§ TASK TO CARRY OUT
Using the entries below, write out the line with "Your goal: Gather", the line with "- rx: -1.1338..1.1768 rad", and every line in between, exactly as each is written.

Start of DATA

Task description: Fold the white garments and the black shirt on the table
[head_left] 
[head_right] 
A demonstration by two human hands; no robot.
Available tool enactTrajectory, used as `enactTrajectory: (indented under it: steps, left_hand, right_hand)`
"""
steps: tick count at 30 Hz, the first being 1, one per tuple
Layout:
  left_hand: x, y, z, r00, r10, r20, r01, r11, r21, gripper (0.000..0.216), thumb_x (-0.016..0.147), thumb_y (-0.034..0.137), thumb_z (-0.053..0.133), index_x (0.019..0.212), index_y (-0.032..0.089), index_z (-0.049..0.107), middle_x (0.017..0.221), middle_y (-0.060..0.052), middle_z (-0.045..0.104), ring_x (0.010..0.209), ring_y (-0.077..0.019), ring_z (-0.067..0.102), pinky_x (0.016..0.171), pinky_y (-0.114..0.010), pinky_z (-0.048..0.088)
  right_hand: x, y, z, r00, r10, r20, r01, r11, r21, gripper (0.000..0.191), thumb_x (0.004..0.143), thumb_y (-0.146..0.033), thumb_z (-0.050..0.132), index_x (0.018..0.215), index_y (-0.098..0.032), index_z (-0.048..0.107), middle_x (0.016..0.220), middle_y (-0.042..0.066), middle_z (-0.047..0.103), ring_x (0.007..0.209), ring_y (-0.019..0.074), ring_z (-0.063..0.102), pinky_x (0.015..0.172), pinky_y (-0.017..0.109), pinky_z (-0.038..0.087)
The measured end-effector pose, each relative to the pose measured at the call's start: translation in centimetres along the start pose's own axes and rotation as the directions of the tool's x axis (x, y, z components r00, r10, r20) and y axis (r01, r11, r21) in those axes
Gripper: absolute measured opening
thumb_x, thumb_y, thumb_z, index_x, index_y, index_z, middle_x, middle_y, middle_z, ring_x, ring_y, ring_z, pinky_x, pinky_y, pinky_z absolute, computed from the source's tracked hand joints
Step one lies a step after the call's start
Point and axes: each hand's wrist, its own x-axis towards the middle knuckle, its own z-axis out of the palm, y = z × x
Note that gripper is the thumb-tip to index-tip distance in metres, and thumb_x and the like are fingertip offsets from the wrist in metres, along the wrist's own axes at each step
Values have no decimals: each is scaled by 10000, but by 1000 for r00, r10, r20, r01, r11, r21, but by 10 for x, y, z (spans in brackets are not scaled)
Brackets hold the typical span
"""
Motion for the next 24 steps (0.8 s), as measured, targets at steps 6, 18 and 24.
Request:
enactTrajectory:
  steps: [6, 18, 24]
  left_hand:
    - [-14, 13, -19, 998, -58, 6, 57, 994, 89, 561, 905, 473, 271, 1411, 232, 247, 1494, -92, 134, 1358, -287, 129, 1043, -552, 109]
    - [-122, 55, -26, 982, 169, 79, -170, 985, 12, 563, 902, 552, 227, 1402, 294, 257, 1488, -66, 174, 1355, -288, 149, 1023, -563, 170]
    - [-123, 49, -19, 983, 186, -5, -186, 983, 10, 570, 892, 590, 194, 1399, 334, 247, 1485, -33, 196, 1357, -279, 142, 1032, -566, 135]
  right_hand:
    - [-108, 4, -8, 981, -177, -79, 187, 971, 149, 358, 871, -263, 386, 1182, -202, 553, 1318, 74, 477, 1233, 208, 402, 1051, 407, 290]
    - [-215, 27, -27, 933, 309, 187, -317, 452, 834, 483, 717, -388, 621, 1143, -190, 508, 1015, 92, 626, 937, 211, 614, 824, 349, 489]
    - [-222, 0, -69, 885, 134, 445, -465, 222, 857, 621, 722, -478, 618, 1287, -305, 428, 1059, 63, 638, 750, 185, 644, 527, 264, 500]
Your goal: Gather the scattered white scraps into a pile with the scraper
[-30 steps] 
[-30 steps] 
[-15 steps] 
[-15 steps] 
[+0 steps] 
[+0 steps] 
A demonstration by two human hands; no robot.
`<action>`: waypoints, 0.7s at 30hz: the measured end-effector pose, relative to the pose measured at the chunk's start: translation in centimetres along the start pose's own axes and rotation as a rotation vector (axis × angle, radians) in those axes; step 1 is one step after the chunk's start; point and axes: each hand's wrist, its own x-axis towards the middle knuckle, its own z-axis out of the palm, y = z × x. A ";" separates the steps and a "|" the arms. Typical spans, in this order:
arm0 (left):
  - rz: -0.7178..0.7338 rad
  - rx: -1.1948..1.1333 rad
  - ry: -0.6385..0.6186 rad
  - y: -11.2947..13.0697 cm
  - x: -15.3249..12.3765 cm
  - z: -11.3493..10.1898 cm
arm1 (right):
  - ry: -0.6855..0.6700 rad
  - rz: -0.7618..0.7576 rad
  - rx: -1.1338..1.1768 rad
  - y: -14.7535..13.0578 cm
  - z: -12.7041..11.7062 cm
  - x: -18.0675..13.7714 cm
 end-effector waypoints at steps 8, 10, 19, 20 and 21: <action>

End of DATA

§ WORKED SOLUTION
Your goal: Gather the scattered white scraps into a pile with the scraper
[-30 steps] 
[-30 steps] 
[-15 steps] 
[-15 steps] 
[+0 steps] 
[+0 steps] 
A demonstration by two human hands; no robot.
`<action>`: waypoints, 0.7s at 30hz: the measured end-effector pose, relative to the pose measured at the chunk's start: translation in centimetres along the start pose's own axes and rotation as a rotation vector (axis × angle, radians) in those axes; step 1 is one step after the chunk's start; point and axes: each hand's wrist, its own x-axis towards the middle knuckle, its own z-axis out of the palm, y = z × x. A ";" separates the steps and a "|" the arms. Typical spans, in this order:
arm0 (left):
  - rz: -0.7178..0.7338 rad
  - rx: -1.1948..1.1333 rad
  - ry: -0.6385..0.6186 rad
  - y: -11.2947..13.0697 cm
  - x: -15.3249..12.3765 cm
  - z: -11.3493..10.1898 cm
arm1 (right):
  - ry: -0.6855..0.6700 rad
  - rz: -0.7618..0.7576 rad
  - rx: -1.1338..1.1768 rad

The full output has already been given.